Friday, October 05, 2007

Journal 10/5/07

No matter what happens, the Lord Jesus Christ is good….always remember that. There is nothing better in life than total surrender to His wonderful will and when we finally realize that and finally surrender, oh how blessed that is.

Is today the day that I finally surrender my everything to the Master of all things? Oh Jesus, use my life to bring you glory. For too long I have shamed you as you know where I have been. You know that my lips praise you continually yet my heart has been so far from you. But I repent, I again come to you in surrender and I ask that you would take the shackle of sin off of my life. Why is sin so enticing and though I know it brings death, why do I bite it? I know that I will regret the things I have done, but its too late to change them Jesus. All I can do is live for you and your glory now. Please forgive me for the bad things I have done and the good things that I have not done. Please cleanse me from the inside and make me a brand new creature.

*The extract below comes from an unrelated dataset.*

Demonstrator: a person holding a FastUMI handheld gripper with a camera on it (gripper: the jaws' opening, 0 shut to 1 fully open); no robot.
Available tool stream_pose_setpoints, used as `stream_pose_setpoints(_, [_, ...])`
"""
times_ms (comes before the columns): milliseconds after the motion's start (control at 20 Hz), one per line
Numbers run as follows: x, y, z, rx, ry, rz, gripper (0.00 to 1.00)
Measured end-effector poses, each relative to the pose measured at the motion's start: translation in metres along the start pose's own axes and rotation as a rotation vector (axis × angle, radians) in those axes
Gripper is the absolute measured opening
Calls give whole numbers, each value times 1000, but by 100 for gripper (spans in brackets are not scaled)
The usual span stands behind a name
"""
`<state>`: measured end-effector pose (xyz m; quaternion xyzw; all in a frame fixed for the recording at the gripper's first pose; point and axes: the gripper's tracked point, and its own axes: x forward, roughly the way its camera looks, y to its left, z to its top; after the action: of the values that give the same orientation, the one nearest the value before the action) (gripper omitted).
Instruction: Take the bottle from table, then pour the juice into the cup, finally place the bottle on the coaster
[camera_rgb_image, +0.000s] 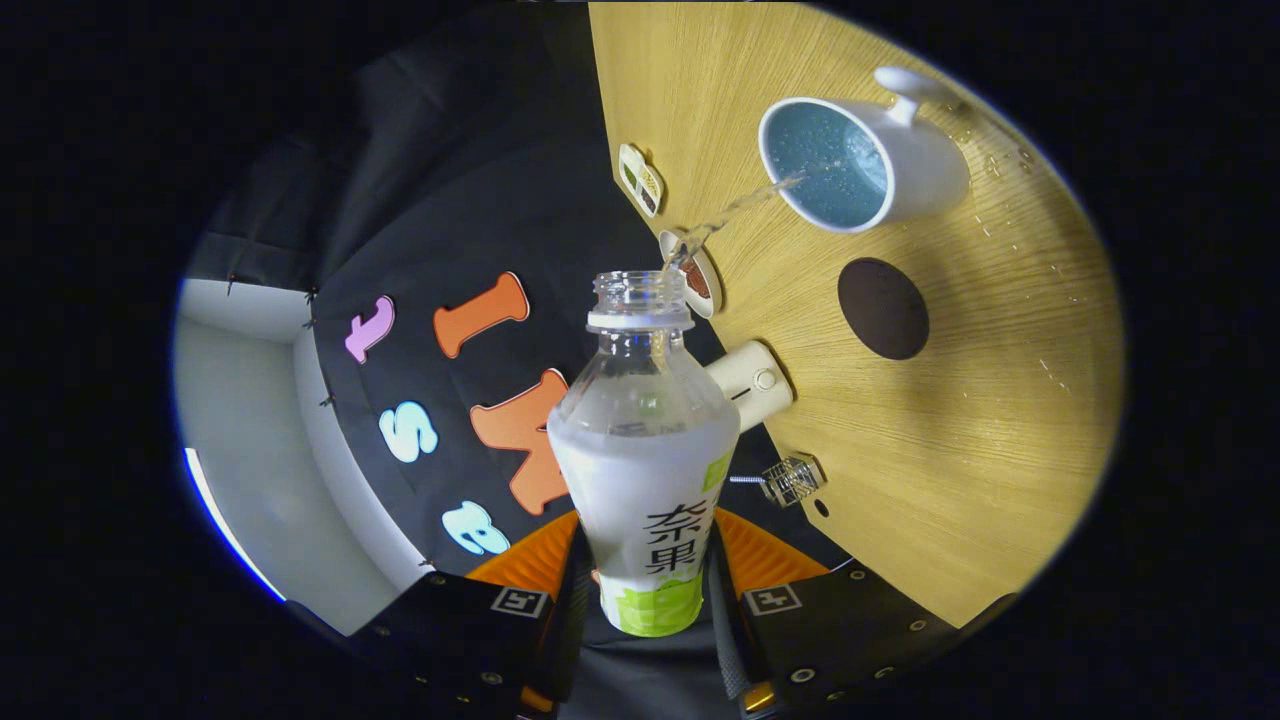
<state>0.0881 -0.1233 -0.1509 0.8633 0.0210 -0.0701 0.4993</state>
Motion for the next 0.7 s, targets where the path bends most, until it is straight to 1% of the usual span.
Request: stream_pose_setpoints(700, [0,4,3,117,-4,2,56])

I am so frustrated with the hardness of my heart Lord. Please deliver me from self and from the oppression of the enemy. Help me to no longer live for the pleasures of this world. I don’t want to be a friend of the world because in doing so I have become your enemy and I HATE being in that place. I want to be on your team and an enemy of the world. I want to make my bed in heaven, not in hell and yet I have done the contrary. Oh Jesus have mercy on me. In your loving kindness and tender mercy, please over look and forgive my transgressions, iniquity, rebellion and sin.

I do love you Jesus, and yet I fear that I am not even saved, so I am left with trust. I have to simply trust you that your word is true and that you love me and that you are faithful to save me, because I do believe that you alone are the only way to heaven. And so I trust you contrary to my feelings that you will indeed save me and take me home.

I want to have the passion of Paul and Peter, and all the other saints of old who gave themselves to you in total abandonment. Will I ever be that way?